* [Task]
Word for word, transcribe the data below from the line with "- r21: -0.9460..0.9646" to the line with "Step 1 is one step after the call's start", keeping both of those lines.

Dataset records:
<<<<

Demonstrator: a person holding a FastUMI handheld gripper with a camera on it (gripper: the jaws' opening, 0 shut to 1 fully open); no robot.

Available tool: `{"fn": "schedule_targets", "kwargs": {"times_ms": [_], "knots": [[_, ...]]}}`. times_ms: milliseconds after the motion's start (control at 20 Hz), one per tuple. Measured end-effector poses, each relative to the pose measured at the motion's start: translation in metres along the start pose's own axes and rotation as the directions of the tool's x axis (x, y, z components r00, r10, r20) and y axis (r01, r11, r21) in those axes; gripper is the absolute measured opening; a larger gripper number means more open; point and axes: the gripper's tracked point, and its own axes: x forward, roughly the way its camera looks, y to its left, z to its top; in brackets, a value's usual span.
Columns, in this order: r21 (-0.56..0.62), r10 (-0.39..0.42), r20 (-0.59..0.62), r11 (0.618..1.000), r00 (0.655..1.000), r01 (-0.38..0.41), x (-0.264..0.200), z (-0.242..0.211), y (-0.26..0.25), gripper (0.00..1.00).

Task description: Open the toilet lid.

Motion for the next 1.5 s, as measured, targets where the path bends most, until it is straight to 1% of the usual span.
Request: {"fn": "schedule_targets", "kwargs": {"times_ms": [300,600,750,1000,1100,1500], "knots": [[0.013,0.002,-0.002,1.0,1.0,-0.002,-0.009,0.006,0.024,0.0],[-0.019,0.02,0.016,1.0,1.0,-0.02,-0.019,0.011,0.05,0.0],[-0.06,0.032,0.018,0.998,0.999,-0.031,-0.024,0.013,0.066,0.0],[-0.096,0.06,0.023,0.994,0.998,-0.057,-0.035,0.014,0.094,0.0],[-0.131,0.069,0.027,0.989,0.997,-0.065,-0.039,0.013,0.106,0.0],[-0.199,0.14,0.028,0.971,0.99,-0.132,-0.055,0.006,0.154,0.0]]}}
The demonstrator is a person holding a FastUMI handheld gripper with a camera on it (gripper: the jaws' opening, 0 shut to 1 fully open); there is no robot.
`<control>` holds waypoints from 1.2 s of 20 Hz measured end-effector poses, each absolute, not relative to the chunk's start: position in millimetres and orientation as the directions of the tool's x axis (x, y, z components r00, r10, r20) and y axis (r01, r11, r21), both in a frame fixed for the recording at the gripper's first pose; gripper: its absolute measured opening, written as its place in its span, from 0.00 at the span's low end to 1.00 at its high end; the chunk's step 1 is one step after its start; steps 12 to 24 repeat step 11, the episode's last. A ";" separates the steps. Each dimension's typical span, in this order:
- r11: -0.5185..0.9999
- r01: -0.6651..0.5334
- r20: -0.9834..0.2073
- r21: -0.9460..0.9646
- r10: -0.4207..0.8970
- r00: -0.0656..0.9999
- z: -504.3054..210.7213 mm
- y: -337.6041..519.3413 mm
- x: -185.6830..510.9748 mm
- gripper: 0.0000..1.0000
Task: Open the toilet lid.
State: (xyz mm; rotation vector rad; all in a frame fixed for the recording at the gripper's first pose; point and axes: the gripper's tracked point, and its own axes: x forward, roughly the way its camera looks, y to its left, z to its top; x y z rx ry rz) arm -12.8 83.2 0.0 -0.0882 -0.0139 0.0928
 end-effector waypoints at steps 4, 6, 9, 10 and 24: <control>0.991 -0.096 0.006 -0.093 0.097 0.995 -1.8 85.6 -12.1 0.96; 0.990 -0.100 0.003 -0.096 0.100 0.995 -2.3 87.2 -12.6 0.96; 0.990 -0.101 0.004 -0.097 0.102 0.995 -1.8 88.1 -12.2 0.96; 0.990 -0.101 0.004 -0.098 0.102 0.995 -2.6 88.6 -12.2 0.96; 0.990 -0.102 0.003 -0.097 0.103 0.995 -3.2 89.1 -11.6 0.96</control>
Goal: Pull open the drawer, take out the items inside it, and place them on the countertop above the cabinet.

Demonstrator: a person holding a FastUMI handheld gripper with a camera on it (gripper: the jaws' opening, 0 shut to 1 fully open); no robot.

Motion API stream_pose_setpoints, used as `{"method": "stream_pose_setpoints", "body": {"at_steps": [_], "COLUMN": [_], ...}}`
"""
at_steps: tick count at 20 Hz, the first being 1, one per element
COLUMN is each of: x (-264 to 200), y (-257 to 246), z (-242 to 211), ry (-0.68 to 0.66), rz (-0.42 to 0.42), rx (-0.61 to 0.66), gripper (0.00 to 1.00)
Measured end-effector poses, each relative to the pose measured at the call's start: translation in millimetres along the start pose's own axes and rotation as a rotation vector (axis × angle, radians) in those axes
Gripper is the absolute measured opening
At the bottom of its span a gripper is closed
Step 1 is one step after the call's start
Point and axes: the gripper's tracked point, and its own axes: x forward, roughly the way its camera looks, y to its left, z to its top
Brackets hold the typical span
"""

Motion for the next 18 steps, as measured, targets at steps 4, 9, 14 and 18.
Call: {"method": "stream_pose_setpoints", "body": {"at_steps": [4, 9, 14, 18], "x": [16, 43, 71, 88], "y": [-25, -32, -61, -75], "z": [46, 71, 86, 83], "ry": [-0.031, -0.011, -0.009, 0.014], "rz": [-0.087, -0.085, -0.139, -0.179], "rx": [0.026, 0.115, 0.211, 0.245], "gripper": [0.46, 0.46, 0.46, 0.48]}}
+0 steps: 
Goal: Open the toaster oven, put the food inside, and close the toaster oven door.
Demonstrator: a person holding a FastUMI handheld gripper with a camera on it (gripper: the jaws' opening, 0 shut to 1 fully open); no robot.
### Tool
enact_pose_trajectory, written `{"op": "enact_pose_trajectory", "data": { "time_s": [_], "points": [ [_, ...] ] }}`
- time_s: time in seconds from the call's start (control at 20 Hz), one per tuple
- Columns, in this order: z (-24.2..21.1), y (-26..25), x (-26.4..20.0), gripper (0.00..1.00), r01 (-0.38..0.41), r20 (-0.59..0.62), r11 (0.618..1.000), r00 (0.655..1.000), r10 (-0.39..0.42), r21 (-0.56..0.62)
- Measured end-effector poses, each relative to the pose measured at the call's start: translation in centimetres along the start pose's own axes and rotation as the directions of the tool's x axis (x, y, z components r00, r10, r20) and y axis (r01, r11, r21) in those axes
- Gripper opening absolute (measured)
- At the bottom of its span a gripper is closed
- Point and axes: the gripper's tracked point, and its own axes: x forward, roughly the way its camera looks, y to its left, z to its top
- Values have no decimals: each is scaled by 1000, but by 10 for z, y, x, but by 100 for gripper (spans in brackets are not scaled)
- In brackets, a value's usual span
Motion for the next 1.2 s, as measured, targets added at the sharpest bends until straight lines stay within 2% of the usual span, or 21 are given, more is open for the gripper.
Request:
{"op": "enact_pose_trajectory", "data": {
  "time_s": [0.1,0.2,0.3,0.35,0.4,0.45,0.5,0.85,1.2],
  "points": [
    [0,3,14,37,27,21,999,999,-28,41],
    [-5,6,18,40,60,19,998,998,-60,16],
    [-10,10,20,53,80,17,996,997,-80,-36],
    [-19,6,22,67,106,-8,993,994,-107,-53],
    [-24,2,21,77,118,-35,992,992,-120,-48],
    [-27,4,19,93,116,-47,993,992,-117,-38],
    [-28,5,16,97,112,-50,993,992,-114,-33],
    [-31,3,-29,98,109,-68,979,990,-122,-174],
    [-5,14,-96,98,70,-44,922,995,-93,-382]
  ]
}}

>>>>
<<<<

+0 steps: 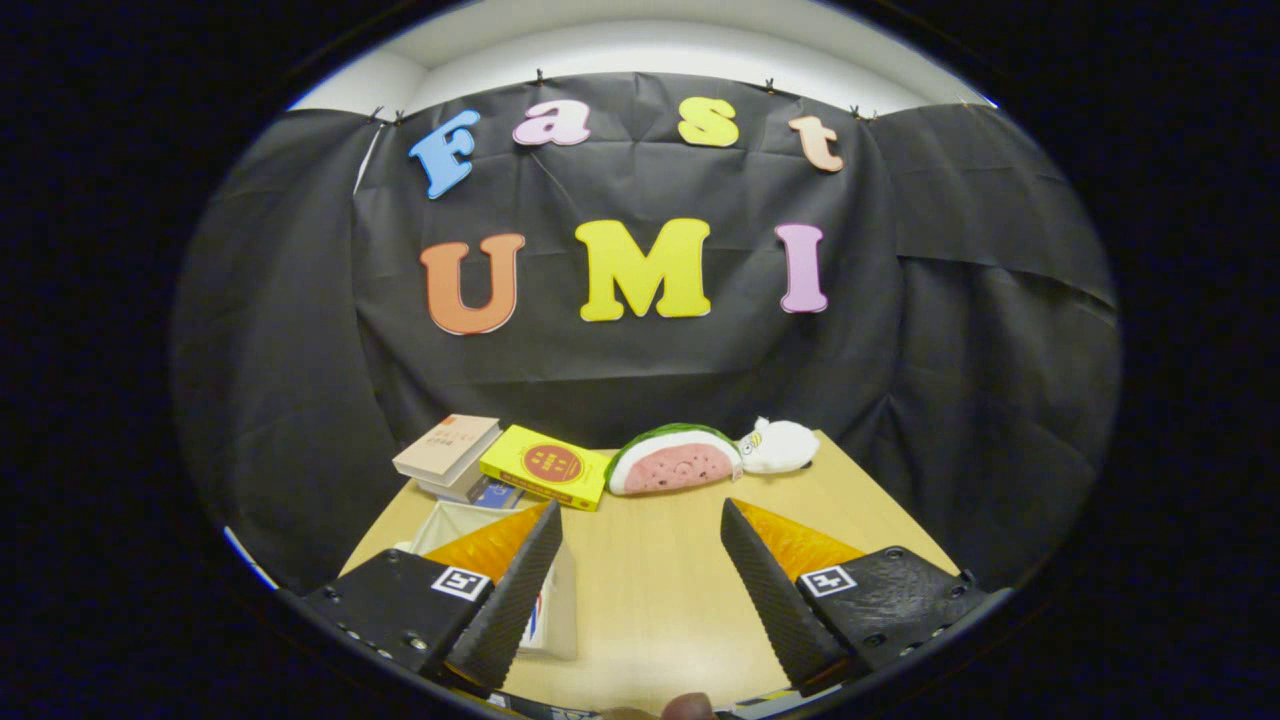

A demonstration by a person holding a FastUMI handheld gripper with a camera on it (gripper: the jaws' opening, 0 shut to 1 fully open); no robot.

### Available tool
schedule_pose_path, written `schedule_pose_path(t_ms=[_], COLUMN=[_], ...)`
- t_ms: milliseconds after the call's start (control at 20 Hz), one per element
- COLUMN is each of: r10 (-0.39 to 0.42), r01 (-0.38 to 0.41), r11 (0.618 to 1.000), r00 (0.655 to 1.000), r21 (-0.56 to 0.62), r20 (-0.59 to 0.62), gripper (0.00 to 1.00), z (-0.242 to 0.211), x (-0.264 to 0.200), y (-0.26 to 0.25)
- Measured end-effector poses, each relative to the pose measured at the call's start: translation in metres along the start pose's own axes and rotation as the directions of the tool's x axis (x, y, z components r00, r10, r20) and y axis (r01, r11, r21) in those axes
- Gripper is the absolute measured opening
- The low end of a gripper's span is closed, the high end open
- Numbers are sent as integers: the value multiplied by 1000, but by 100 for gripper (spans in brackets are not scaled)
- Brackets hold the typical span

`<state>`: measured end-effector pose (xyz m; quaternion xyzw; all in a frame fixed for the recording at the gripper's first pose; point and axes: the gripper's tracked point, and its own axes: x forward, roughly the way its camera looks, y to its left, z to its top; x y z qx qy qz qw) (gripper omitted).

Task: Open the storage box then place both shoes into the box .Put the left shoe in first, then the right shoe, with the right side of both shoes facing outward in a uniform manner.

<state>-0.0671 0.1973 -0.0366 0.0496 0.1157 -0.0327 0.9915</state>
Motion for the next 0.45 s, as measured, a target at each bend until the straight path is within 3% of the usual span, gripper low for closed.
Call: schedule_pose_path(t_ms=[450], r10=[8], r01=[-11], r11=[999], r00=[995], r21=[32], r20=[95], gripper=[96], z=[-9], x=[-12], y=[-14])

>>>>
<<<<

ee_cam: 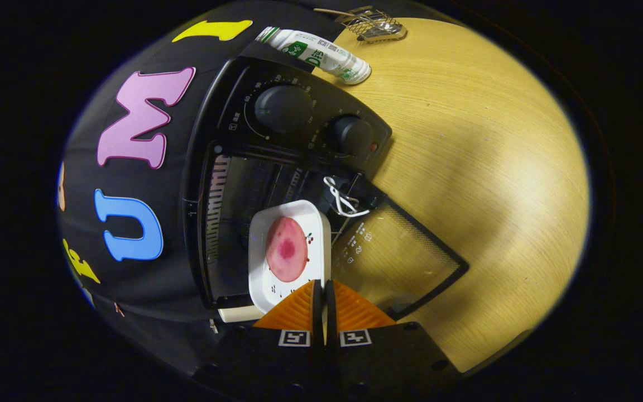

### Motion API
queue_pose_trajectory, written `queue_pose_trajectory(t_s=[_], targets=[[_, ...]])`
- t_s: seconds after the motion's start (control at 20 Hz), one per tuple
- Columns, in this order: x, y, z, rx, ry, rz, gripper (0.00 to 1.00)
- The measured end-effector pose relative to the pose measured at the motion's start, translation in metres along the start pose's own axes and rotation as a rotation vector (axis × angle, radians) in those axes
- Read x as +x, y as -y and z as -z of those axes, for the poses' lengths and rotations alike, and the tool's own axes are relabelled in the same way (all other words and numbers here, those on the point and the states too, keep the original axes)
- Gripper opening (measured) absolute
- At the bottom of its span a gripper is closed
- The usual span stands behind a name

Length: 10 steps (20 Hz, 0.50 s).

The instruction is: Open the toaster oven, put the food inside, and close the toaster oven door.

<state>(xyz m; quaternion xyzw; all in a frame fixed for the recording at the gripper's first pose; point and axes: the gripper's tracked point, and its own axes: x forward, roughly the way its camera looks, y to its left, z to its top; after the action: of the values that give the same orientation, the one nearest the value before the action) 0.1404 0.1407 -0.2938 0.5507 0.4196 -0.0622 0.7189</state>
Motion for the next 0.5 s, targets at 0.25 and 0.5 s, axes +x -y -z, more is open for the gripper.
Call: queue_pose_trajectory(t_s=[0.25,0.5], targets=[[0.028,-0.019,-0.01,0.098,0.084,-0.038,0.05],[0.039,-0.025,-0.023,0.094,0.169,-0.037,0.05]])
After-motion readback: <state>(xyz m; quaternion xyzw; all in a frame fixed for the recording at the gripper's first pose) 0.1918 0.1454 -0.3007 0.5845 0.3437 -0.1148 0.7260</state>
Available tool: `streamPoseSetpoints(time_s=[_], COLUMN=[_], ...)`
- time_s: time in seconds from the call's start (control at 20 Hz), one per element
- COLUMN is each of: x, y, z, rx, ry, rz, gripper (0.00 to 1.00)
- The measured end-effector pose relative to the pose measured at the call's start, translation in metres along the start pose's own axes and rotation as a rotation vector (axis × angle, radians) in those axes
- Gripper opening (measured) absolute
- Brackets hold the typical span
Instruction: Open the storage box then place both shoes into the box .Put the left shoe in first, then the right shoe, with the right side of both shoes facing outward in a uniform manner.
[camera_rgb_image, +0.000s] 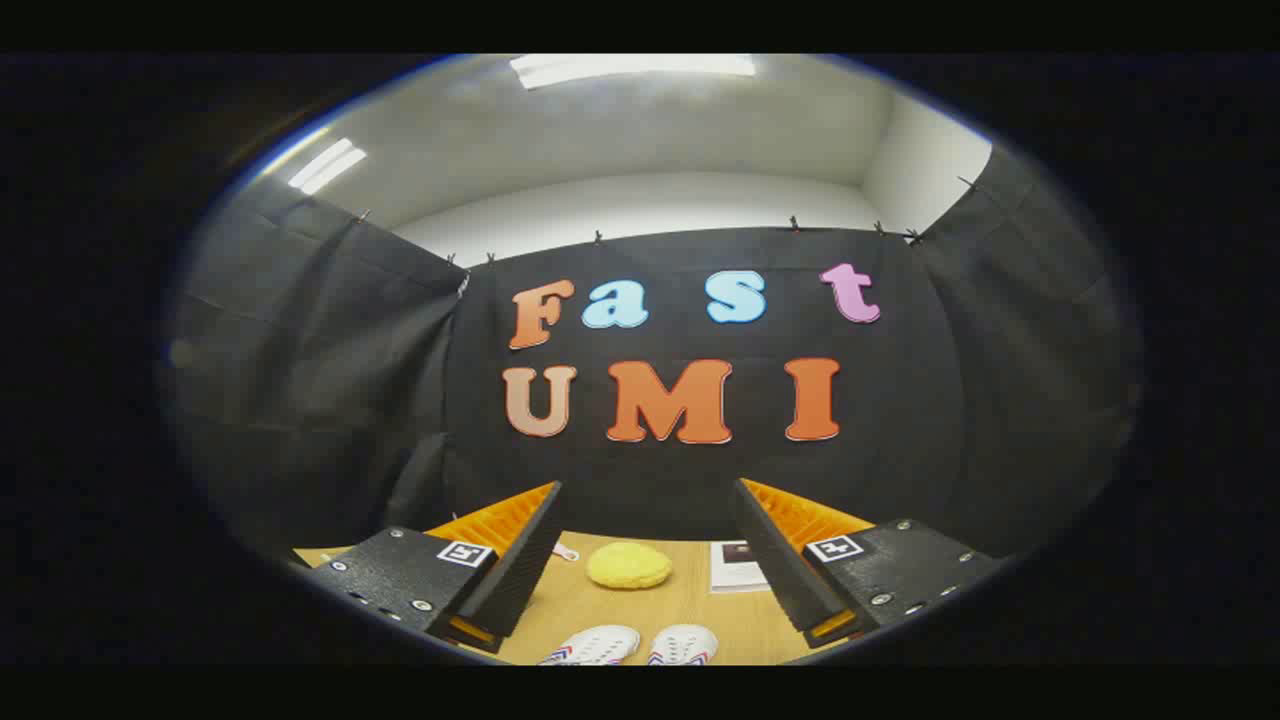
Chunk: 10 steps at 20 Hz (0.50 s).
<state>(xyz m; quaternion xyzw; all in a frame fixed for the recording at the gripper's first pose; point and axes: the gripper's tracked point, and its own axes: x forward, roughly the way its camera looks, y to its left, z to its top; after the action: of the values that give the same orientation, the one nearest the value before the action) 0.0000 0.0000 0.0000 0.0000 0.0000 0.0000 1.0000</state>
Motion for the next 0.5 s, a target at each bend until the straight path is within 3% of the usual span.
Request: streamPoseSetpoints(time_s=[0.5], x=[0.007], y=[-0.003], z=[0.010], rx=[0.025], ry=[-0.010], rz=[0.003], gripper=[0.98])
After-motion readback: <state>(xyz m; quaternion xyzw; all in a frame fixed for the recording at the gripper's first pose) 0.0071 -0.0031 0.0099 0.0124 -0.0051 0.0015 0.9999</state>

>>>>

* [Response below]
- r21: -0.9460..0.9646
- r10: -0.4207..0.8970
- r00: -0.0656..0.9999
- z: -504.3054..210.7213 mm
- y: -337.6041..519.3413 mm
- x: -185.6830..510.9748 mm
- gripper: 0.0000..1.0000
Task: Open the toilet lid.
State: (xyz mm; rotation vector rad; all in a frame fixed for the recording at the gripper's first pose; point and axes: the gripper's tracked point, and its own axes: x forward, roughly the way its camera looks, y to its left, z to its top; x y z rx ry rz) arm -12.8 83.2 0.0 -0.0882 -0.0139 0.0928
 end-effector waypoints at steps 4, 6, 9, 10 and 24: <control>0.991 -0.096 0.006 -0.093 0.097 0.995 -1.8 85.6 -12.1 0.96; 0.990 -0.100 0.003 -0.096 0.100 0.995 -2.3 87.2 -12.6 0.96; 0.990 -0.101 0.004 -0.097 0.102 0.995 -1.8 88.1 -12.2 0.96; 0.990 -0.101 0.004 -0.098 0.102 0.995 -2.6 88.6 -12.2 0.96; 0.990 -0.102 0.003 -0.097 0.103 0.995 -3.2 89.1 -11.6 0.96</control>
Goal: Pull open the drawer, take out the items inside it, and place them on the countertop above the cabinet.

Demonstrator: a person holding a FastUMI handheld gripper with a camera on it (gripper: the jaws' opening, 0 shut to 1 fully open); no robot.

Motion API stream_pose_setpoints, used as `{"method": "stream_pose_setpoints", "body": {"at_steps": [_], "COLUMN": [_], ...}}`
"""
at_steps: tick count at 20 Hz, the first being 1, one per element
COLUMN is each of: x (-264 to 200), y (-257 to 246), z (-242 to 211), ry (-0.68 to 0.66), rz (-0.42 to 0.42), rx (-0.61 to 0.66), gripper (0.00 to 1.00)
Measured end-effector poses, each relative to the pose measured at the call's start: translation in millimetres along the start pose's own axes and rotation as a rotation vector (axis × angle, radians) in those axes
Gripper is the absolute measured opening
At the bottom of its span a gripper is closed
Step 1 is one step after the call's start

The exercise requires no further work.